Introduction
TB Mukt Bharat Abhiyaan is India’s intensified campaign under the National TB Elimination Programme to accelerate tuberculosis detection, treatment support, community participation, and last-mile service delivery, especially in high-burden and vulnerable areas. In March 2026, the Union Health Minister rolled out the TB Mukt Bharat Abhiyaan 100 Days Campaign along with the TB Mukt Bharat App and the TB Mukt Urban Ward Initiative.
Institutional basis
The campaign is implemented under the National TB Elimination Programme and operates under the broader public-health framework of the National Health Mission.
Main objective
The main aim of the campaign is to move faster toward TB elimination by focusing on:
• early case detection
• improved treatment adherence
• community-based support
• active outreach in vulnerable populations
• intensified screening in high-burden areas
Main features of the current campaign
The 2026 campaign focuses on TB-vulnerable high-risk villages and wards and vulnerable population groups. The official guidance says it is implemented through a mixed approach of:
• outreach health camps
• facility-based intensified service delivery
• screening linked with TB and also non-communicable disease risk factors such as hypertension, diabetes, BMI assessment, and anaemia
Diagnostic and technological approach
Recent official statements show that the campaign uses more advanced tools than conventional passive TB control.
These include:
• portable or handheld X-ray systems
• AI-enabled diagnostics
• molecular testing
• upfront Nucleic Acid Amplification Testing in outreach models
Community participation
A major feature of TB Mukt Bharat Abhiyaan is Jan Bhagidari, meaning people’s participation. One of its important community support pillars is the Ni-kshay Mitra Initiative, launched in September 2022 under this campaign to provide nutritional and psychosocial support to TB patients.
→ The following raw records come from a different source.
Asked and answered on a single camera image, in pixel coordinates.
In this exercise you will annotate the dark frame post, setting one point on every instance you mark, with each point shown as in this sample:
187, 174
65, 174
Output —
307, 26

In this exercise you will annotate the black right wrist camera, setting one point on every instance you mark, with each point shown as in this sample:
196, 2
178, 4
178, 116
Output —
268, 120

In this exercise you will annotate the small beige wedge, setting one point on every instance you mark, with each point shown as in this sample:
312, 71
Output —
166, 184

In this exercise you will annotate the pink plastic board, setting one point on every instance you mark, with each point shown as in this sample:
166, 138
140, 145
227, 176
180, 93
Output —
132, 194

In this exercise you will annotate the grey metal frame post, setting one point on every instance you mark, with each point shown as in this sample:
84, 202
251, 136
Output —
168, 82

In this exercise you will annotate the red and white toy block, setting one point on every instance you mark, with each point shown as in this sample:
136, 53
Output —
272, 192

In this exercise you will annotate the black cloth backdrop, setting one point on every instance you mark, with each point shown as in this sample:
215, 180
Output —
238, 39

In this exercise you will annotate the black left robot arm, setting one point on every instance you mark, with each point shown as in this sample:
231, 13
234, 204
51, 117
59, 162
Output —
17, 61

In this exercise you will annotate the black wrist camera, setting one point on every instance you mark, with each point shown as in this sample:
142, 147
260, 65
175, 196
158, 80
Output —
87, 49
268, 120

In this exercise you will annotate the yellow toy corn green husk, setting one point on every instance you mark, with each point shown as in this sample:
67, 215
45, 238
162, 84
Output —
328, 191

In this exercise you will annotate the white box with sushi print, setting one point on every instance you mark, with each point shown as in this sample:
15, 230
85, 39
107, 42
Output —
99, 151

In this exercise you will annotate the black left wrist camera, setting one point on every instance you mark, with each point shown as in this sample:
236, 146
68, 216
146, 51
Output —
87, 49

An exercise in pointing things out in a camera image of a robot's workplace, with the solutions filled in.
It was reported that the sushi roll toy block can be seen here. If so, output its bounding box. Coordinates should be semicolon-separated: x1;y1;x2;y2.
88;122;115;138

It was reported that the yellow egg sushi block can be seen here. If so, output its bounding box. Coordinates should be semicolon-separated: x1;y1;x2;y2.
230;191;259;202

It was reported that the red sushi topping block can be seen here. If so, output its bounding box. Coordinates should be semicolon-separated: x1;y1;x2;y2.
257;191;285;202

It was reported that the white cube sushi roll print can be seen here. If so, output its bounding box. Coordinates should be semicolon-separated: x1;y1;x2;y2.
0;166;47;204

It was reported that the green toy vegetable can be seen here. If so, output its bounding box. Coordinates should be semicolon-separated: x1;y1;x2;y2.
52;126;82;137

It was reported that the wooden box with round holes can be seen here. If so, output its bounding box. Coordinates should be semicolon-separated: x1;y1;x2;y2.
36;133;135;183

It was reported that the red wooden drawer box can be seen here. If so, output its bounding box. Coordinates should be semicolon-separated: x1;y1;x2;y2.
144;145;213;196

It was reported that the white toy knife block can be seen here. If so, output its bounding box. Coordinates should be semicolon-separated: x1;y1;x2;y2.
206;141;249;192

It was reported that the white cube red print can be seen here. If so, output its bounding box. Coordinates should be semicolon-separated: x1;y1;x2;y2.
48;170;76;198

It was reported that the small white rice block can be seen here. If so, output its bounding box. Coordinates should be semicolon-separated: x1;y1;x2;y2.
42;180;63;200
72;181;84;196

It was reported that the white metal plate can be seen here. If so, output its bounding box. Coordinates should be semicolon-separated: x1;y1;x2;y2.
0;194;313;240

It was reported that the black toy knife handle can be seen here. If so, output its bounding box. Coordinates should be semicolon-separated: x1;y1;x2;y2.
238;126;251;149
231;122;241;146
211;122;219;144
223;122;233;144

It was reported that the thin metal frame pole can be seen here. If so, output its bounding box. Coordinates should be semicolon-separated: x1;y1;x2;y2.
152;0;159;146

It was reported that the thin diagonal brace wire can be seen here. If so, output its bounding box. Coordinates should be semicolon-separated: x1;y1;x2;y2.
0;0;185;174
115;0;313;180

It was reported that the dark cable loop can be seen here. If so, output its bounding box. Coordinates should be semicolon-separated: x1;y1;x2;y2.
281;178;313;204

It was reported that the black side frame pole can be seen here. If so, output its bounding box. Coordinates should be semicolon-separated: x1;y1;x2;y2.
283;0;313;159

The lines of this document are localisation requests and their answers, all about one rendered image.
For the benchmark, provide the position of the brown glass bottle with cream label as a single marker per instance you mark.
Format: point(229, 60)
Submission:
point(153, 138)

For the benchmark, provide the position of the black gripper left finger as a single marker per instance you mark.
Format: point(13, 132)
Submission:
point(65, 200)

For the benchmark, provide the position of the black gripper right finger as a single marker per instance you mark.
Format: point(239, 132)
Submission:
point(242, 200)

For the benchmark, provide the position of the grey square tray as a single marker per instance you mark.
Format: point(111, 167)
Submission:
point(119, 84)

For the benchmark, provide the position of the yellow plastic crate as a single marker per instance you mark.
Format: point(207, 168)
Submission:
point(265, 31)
Ni-kshay Mitra under the campaign
The official 2026 guidance on Ni-kshay Mitra states that from September 2022 to January 2026:
• more than 7 lakh Ni-kshay Mitras were registered
• over 22 lakh TB patients received nutritional support
• more than 49 lakh nutritional food baskets were distributed
TB Mukt Bharat App
In March 2026, the government also launched the TB Mukt Bharat App, described as a unified digital platform connecting patients, Ni-kshay Mitras, volunteers, and health staff. This shows the campaign is moving toward integrated digital coordination.
Latest progress
According to PIB data released on 24 March 2026, under TB Mukt Bharat Abhiyaan since 7 December 2024:
• over 20 crore vulnerable people were screened for TB
• more than 28 lakh TB patients were diagnosed
• this included around 9 lakh asymptomatic cases that may otherwise have been missed
Local governance dimension
The campaign also links TB elimination with local-level public recognition. The government stated in March 2026 that more than 46,118 Gram Panchayats had been awarded TB-free certification for the year 2024.
Urban focus
The 2026 rollout is important because it added the TB Mukt Urban Ward Initiative, showing that TB elimination is no longer being framed only as a rural or remote-area issue, but also as an urban governance challenge.
Analytical understanding
TB Mukt Bharat Abhiyaan represents a shift from routine TB control to an intensified, technology-enabled, community-supported elimination strategy. Its deeper significance lies in three changes:
• from passive detection to active screening
• from clinic-centered care to outreach and community participation
• from only medical treatment to integrated nutritional, psychosocial, and digital support
This interpretation is supported by the official emphasis on high-risk village and ward focus, symptom-agnostic screening, Ni-kshay Mitra support, and the TB Mukt Bharat App.
Conclusion
TB Mukt Bharat Abhiyaan is India’s intensified public-health campaign to eliminate tuberculosis through active screening, advanced diagnostics, community participation, nutritional support, and digital integration. The latest 2026 phase shows that India is trying to move from conventional TB control toward a much more aggressive elimination model.